#### WHAT TO DO
Restate all the data word for word and omit the pictures.

————

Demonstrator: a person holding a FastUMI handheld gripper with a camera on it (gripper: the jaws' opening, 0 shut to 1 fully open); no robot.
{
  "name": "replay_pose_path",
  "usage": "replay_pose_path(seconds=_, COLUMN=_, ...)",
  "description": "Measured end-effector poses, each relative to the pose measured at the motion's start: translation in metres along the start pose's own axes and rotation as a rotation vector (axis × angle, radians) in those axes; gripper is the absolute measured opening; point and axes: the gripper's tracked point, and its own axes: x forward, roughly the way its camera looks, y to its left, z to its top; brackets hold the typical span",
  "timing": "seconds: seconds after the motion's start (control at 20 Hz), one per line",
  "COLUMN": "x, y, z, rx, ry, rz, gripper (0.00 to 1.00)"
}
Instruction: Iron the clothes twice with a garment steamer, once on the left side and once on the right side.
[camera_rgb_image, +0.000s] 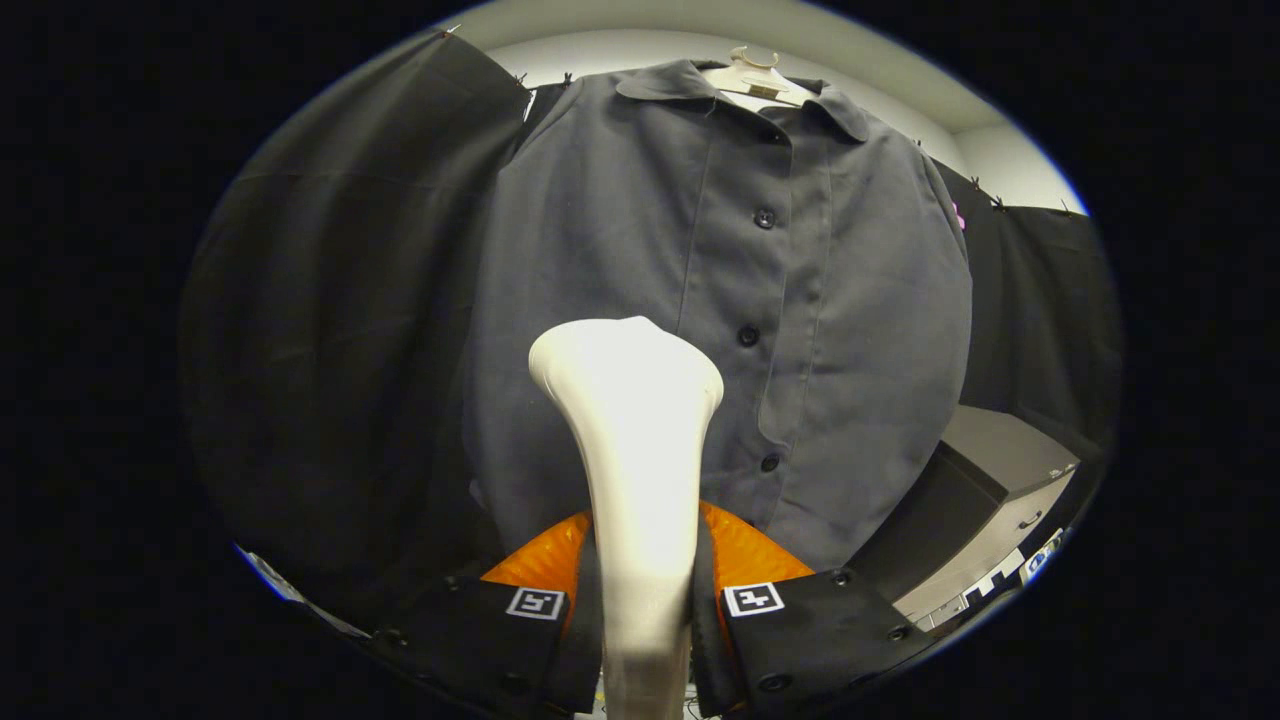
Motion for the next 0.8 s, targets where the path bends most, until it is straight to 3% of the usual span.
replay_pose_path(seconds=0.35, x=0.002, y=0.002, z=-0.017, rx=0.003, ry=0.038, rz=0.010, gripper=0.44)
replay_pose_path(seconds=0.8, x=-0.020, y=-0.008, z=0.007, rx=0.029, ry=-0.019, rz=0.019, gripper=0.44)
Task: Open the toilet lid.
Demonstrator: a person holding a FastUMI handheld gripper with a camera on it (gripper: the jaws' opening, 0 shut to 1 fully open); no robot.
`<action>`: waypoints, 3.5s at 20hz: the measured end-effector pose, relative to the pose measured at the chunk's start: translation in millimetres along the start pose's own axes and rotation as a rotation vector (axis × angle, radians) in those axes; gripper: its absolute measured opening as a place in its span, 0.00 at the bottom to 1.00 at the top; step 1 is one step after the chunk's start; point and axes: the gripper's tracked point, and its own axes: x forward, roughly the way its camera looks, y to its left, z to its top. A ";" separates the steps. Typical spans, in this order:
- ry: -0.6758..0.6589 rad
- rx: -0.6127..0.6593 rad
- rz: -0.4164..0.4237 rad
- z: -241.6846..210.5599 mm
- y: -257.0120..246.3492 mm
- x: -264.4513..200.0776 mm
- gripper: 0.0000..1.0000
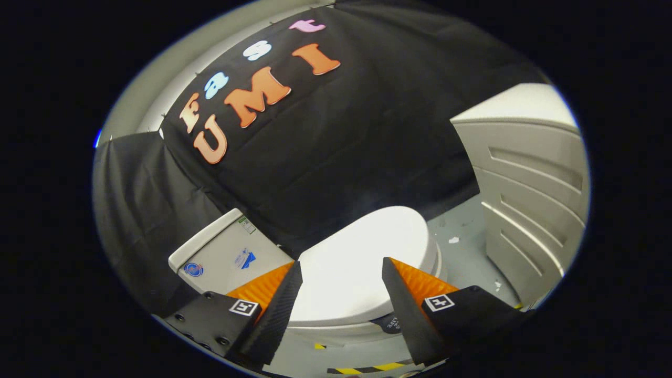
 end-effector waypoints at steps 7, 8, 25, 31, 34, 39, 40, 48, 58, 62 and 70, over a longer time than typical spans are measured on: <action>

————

#### RESULT BELOW
Demonstrator: a person holding a FastUMI handheld gripper with a camera on it (gripper: the jaws' opening, 0 shut to 1 fully open); no robot.
{
  "name": "replay_pose_path",
  "usage": "replay_pose_path(seconds=_, COLUMN=_, ...)",
  "description": "Measured end-effector poses, each relative to the pose measured at the motion's start: translation in metres along the start pose's own axes and rotation as a rotation vector (axis × angle, radians) in those axes; gripper is the absolute measured opening; point and axes: the gripper's tracked point, and its own axes: x forward, roughly the way its camera looks, y to its left, z to its top; brackets hold the typical span",
  "timing": "seconds: seconds after the motion's start (control at 20 Hz), one per line",
  "COLUMN": "x, y, z, rx, ry, rz, gripper (0.00 to 1.00)"
}
Instruction: Iron the clothes twice with a garment steamer, once on the left side and once on the right side.
[camera_rgb_image, +0.000s] 
Motion for the next 0.8 s, targets where the path bends most, until it is straight to 3% of the usual span.
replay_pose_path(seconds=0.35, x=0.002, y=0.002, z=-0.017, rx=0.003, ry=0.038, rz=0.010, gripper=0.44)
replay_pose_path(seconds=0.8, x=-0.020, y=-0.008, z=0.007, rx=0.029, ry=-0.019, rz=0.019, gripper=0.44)
Task: Open the toilet lid.
Demonstrator: a person holding a FastUMI handheld gripper with a camera on it (gripper: the jaws' opening, 0 shut to 1 fully open); no robot.
`<action>`: waypoints, 3.5s at 20hz: the measured end-effector pose, relative to the pose measured at the chunk's start: translation in millimetres along the start pose's own axes and rotation as a rotation vector (axis × angle, radians) in those axes; gripper: its absolute measured opening as a place in its span, 0.00 at the bottom to 1.00 at the top; step 1 is one step after the chunk's start; point and axes: the gripper's tracked point, and its own axes: x forward, roughly the way its camera looks, y to its left, z to its top. A ";" separates the steps. Typical spans, in this order:
- ry: -0.6758..0.6589 rad
- rx: -0.6127..0.6593 rad
- rz: -0.4164..0.4237 rad
- z: -241.6846..210.5599 mm
- y: -257.0120..246.3492 mm
- x: -264.4513..200.0776 mm
- gripper: 0.0000..1.0000
 end-effector waypoints at steps 7, 8, 25, 31, 34, 39, 40, 48, 58, 62 and 70, over a longer time than typical spans are measured on: <action>

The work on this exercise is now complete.